This whole letter rubs me the wrong way, from the sisterhood-y tone to the "that's what women do, persevere (but without complaining because to be a woman is to work and be silent and consigned to the shadows while your labor keeps everyone going apparently)" to centering the message about "FOR THE CHILDREN BECAUSE ALL WOMEN ARE MOTHERS OR AT THE VERY LEAST MATERNALLY-INCLINED TO PROTECT TEH PRESHUS CHILDRENZ".

Pointing to the Lily Ledbetter Act wins you no points, given that it's been said by those involved that it was pretty much a done deal already before Obama took office, and it doesn't even do what the administration is always claiming it does, and yet it's always proudly trotted out as the main show pony in these appeals to women as a voting bloc.  Help for students is good, definitely, and there will be women among those students benefiting, but the tone of it has that FOR THE CHILDRENZ feel that's really turning me off about all this.  And touting the health care insurance reform, in which the administration started in the middle and compromised to the right, including ceding ground on the issue of federal funding for abortions for people on Medicaid by issuing an executive order reinforcing the Hyde Amendment to appease DINOs in exchange for their votes on the legislation, in a letter appealing to women to throw their support to the administration's campaigns, is a whole new level of audacity. 
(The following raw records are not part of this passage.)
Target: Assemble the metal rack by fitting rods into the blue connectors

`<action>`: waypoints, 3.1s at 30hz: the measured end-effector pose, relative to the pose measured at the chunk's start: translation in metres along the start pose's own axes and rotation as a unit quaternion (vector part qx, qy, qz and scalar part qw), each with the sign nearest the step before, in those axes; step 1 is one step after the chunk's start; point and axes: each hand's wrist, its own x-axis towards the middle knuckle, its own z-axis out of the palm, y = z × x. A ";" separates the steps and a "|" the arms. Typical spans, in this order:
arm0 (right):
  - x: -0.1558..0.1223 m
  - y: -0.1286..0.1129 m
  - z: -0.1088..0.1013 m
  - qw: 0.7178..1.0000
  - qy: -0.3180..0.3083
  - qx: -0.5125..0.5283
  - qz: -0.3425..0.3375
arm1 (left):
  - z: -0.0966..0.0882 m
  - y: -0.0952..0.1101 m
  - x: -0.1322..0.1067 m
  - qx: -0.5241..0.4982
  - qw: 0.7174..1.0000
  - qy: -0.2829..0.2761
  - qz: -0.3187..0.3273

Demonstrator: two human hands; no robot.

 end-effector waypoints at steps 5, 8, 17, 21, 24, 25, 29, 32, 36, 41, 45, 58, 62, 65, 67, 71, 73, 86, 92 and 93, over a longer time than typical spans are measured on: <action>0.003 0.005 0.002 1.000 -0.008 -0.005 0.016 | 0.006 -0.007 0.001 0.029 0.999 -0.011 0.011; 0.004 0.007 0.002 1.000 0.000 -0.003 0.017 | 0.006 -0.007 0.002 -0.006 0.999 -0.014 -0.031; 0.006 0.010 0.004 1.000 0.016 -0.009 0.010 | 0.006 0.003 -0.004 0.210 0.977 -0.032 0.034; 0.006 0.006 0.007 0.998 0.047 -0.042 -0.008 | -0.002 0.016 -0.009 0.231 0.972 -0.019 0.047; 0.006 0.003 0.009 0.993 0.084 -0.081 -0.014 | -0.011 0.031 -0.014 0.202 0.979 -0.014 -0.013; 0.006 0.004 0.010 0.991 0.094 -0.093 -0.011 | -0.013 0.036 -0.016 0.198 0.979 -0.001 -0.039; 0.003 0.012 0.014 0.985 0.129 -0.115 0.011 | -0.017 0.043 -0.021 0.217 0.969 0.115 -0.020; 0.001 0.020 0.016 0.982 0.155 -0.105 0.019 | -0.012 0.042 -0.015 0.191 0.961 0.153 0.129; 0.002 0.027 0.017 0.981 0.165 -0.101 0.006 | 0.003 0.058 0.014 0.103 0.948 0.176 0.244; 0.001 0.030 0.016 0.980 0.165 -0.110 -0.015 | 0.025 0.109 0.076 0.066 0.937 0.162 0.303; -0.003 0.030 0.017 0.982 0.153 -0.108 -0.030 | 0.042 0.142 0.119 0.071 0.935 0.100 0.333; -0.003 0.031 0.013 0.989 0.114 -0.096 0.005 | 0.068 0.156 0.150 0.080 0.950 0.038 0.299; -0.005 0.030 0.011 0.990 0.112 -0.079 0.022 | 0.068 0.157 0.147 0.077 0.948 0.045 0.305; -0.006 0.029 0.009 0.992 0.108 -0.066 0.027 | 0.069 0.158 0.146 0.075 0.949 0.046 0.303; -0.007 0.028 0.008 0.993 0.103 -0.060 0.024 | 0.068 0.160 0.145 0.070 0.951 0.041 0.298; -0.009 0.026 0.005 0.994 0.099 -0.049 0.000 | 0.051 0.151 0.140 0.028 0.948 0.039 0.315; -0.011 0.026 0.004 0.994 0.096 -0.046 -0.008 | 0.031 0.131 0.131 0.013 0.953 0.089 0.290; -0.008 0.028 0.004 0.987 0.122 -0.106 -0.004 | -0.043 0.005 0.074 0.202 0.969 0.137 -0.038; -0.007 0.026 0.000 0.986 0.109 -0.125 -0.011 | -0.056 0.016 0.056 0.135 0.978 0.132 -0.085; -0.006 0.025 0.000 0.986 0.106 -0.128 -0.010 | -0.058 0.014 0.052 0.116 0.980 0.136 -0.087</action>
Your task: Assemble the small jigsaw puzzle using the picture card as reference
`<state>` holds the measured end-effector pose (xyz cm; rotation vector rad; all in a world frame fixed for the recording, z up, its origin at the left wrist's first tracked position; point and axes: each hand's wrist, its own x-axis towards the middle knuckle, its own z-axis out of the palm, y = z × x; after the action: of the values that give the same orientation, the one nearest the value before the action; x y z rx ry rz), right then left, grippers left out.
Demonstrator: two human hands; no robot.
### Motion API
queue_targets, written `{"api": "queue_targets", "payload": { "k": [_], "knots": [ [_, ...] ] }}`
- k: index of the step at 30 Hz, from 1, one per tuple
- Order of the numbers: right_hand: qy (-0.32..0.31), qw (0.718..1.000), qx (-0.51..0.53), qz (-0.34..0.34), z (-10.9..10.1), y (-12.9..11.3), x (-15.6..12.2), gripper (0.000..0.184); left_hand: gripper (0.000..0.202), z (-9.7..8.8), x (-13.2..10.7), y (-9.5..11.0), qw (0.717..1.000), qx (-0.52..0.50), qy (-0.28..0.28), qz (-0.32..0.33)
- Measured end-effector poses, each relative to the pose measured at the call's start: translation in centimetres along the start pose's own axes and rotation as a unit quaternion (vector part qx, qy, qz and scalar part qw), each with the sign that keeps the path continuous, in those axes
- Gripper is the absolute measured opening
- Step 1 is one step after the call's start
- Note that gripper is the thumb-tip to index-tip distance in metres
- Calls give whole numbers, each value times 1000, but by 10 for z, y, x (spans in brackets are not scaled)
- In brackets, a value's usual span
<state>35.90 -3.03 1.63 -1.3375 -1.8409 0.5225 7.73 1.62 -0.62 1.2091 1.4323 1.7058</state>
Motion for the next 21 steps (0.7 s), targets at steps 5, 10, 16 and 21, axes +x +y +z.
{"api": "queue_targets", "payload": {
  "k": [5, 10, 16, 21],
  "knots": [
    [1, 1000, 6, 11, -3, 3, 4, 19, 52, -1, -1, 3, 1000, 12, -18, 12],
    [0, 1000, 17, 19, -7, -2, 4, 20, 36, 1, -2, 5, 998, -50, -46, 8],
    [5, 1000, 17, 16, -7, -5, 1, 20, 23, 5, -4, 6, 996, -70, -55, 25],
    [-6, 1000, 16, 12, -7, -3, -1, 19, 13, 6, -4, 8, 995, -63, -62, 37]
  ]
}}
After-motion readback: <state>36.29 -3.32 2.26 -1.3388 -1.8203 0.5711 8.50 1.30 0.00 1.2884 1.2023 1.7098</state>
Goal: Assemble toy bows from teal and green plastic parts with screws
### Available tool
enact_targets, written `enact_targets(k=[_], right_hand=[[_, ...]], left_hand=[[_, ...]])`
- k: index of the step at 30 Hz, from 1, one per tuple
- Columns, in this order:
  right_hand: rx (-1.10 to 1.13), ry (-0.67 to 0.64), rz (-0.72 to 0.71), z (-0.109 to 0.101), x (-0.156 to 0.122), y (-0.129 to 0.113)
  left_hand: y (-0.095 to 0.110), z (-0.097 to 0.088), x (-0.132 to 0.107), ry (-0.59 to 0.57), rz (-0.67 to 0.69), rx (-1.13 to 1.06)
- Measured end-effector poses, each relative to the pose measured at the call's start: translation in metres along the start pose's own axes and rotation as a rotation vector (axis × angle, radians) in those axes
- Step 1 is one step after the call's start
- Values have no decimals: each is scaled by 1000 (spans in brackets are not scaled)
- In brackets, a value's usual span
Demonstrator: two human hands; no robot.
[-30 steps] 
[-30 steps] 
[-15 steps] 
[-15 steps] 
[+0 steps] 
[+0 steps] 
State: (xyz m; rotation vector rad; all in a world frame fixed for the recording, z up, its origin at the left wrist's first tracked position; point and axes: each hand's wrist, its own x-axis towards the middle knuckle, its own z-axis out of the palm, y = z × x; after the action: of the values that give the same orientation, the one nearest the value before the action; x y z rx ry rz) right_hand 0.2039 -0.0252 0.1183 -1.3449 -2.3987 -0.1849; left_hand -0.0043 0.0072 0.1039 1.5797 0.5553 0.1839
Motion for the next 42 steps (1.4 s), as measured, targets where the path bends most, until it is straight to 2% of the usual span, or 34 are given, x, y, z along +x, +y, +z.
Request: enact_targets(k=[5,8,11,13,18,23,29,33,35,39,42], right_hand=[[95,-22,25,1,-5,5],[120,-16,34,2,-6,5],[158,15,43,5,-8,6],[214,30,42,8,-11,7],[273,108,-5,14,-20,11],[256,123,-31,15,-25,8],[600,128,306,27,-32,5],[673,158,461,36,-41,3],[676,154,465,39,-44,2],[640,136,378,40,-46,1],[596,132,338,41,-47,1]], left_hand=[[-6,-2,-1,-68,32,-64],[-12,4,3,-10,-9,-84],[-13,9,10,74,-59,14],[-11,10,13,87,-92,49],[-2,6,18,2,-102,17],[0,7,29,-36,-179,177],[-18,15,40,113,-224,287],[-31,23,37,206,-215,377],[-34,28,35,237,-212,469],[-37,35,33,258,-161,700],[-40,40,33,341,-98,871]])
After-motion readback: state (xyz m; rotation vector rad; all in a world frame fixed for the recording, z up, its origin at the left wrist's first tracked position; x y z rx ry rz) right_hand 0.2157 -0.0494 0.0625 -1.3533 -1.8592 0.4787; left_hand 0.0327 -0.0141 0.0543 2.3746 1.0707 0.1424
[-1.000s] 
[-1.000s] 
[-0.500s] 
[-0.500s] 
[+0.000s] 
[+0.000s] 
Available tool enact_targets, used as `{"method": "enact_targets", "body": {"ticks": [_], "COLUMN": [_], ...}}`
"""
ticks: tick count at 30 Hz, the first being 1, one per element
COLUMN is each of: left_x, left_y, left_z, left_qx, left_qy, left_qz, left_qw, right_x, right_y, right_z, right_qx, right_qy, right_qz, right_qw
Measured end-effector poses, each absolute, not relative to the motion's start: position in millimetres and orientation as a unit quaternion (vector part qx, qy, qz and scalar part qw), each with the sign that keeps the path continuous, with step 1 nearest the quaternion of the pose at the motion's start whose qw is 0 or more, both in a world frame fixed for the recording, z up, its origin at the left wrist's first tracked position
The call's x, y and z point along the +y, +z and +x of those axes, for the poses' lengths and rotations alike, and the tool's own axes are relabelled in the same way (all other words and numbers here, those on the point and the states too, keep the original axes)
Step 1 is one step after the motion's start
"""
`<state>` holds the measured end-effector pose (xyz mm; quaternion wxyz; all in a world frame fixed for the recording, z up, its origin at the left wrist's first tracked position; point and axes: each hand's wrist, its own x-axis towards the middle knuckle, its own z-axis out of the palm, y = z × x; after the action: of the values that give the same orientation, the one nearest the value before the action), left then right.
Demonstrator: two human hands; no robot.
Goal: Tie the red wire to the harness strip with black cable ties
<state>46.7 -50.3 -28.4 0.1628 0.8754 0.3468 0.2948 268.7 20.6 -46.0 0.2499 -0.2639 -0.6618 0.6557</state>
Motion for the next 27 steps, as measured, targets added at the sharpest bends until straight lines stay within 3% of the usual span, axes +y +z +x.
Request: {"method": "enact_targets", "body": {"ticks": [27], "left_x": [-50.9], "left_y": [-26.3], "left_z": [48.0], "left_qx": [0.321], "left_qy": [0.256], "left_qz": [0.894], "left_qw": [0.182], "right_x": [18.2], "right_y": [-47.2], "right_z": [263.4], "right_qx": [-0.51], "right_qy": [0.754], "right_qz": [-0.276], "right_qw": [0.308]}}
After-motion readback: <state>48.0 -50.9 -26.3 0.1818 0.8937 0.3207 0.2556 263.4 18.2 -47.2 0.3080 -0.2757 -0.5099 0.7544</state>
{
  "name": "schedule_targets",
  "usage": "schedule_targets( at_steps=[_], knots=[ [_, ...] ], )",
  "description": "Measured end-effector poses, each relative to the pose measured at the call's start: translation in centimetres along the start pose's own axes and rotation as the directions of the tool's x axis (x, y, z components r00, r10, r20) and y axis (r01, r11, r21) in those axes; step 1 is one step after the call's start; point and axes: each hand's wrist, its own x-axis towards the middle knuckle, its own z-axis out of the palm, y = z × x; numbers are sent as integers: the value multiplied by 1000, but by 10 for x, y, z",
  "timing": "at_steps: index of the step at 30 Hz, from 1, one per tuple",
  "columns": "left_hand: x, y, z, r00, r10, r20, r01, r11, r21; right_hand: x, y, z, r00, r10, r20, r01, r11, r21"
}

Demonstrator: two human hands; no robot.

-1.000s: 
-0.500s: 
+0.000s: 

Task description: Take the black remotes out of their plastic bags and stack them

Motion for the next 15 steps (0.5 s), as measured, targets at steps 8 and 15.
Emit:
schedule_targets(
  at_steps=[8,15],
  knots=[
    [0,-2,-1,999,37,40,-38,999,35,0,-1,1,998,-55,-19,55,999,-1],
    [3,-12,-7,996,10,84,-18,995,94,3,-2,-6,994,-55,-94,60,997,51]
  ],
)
We're talking about a President who has repeatedly deliberately used right-wing framing in talking about reproductive choice, whose Equality Day Proclamation had not even the tiniest mention of reproductive freedom, who traded away poor women's reproductive freedom in order to get his precious health care insurance reform, who staffed his administration with known misogynist fuckwits, whose PR rep couldn't even manage a simple statement on the Republican war on women at the state level without epic mansplaining and dancing around the topic, who even when his administration does actually work to protect freedom of choice remains absolutely silent about it as if wanting to keep things hushed up, and who is even now openly considering caving to the US Conference of Catholic Bishops and allowing them to discriminate against women in their employ at Catholic hospitals and schools the nation over because they've got their shorts in a wad about "insufficient" conscience protections that will require that the insurance they offer to employees cover contraception care among other preventative services.*

And after all of this, you have the unmitigated temerity to appeal to me not simply as a voter, but specifically as a woman?  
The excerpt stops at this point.